Che rispetto della qualità del servizio di istruzione e degli alunni, quando le competenze e il merito di chi è preposto alla loro formazione non hanno nessun peso?

Adesso siamo noi a chiedere rispetto da parte delle istituzioni e dell’intera opinione pubblica, perché in nessun Paese civile il vincitore di una pubblica selezione viene penalizzato rispetto a chi usufruisce di un percorso “riservato”; forse, semplicemente perché i percorsi“riservati” per l’abilitazione alle professioni non esistono in nessuna altra parte del globo.

Noi continueremo a porre lo spinoso problema della nostra discriminazione e di quella dei numerosi colleghi che ci hanno preceduto sottoponendosi a concorsi ordinari e Ssis.

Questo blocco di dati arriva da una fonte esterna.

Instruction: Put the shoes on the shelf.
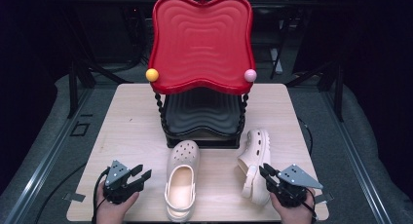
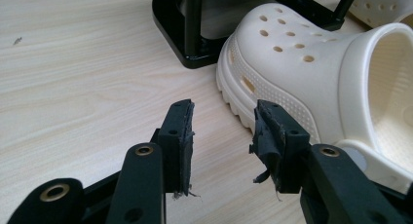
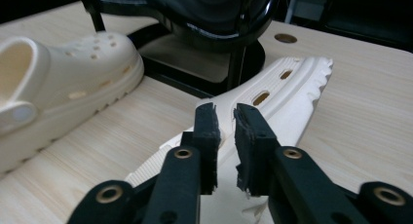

Noi continueremo a muoverci nel rispetto del diritto di tutti al lavoro che sia, al contempo, conciliabile con l’accesso alla professione secondo criteri di merito e di selezione.

Siamo determinati e risoluti affinché la questione del reclutamento della classe docente, diventi una volta per tutte una questione generale dell’opinione pubblica e non più settoriale di un pezzo di categoria, perché l’istruzione è di tutti  e di tutti è il diritto ad un’educazione di qualità, che passa innanzitutto attraverso la qualità degli insegnanti.

 Continueremo a batterci perché la scuola non sia più merce di scambio e rimanga fuori dalle diatribe politico-sindacali: per il rispetto che si deve alla professione docente, alle nuove generazioni, alle loro famiglie, al Paese intero.